Climate is average weather. Average rainfall, average temperature, that kind of thing. It’s easy to play games with averages, cherry picking data and periods of time is a cottage industry for those who desire a certain outcome.

If this kind of weather happens more often over a period of years, then by definition the climate is changing and getting warmer. If that happens world-wide, then it is global warming. To answer the original question, there have been enough hot records and record hot years globally and locally — at a  ratio of roughly five to one for local hot records  — over the last several decades in the US and world to say yes, North America is being affected by global warming.
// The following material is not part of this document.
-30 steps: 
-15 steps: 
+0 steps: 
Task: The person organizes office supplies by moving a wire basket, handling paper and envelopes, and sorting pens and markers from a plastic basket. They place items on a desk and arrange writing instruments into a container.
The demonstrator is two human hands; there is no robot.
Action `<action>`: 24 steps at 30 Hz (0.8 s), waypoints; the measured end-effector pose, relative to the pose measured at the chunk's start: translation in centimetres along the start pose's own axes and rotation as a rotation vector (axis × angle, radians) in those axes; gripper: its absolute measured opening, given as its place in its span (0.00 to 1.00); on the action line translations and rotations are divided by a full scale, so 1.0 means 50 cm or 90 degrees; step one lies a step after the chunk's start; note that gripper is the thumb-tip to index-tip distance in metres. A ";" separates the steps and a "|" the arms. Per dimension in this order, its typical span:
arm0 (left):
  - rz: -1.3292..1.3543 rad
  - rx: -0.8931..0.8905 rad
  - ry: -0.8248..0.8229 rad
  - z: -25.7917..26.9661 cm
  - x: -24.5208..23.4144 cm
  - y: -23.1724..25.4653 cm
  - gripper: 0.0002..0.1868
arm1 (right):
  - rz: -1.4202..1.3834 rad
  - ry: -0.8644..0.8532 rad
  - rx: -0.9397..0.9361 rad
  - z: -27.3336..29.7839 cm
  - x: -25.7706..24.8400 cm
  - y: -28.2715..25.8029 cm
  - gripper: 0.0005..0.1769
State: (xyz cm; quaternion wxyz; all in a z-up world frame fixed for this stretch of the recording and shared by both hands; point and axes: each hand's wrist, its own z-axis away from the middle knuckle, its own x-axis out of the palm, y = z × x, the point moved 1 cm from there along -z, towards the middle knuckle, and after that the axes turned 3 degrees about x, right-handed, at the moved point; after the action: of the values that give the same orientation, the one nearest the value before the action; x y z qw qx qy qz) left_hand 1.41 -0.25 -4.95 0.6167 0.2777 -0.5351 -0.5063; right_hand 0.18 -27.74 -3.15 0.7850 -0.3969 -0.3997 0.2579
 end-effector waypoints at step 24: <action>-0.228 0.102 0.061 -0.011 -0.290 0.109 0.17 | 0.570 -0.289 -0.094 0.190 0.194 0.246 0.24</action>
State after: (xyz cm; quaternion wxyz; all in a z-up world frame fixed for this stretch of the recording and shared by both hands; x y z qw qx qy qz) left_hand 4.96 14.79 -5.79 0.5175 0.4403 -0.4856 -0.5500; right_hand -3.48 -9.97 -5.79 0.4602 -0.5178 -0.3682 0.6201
Pinning this one heat wave on climate change is like trying to pin one bad roll on loaded dice. Craps players will roll snake-eyes from time to time. Given enough rolls they will eventually even roll it two or three times in a  row.

But this kind of weather could become the norm. Because lately, we’ve been rolling snake-eyes a lot.

Comments

  1. Trebuchet says

    I can’t help feeling a little schadenfreude when these events affect “red” states represented by denialists.

    That Miami Herald quote is great.

  2. StevoR says

    The trend.

    If we look at the larger pattern of warming temperatures this fits in rather clearly.

    We can’t blame any *one* event,any single heatwave or flood or storm or drought or extreme weather event on Human Induced Rapid Global Overheating (HIRGO) which is what I prefer to call it.

    But haven’t we had a lot of them lately?

    Is that really co-incidence?

    2010 was the hottest year on record, 2011 the hottest La Nina year on record, almost all of the last decade in that hottest top ten years on record.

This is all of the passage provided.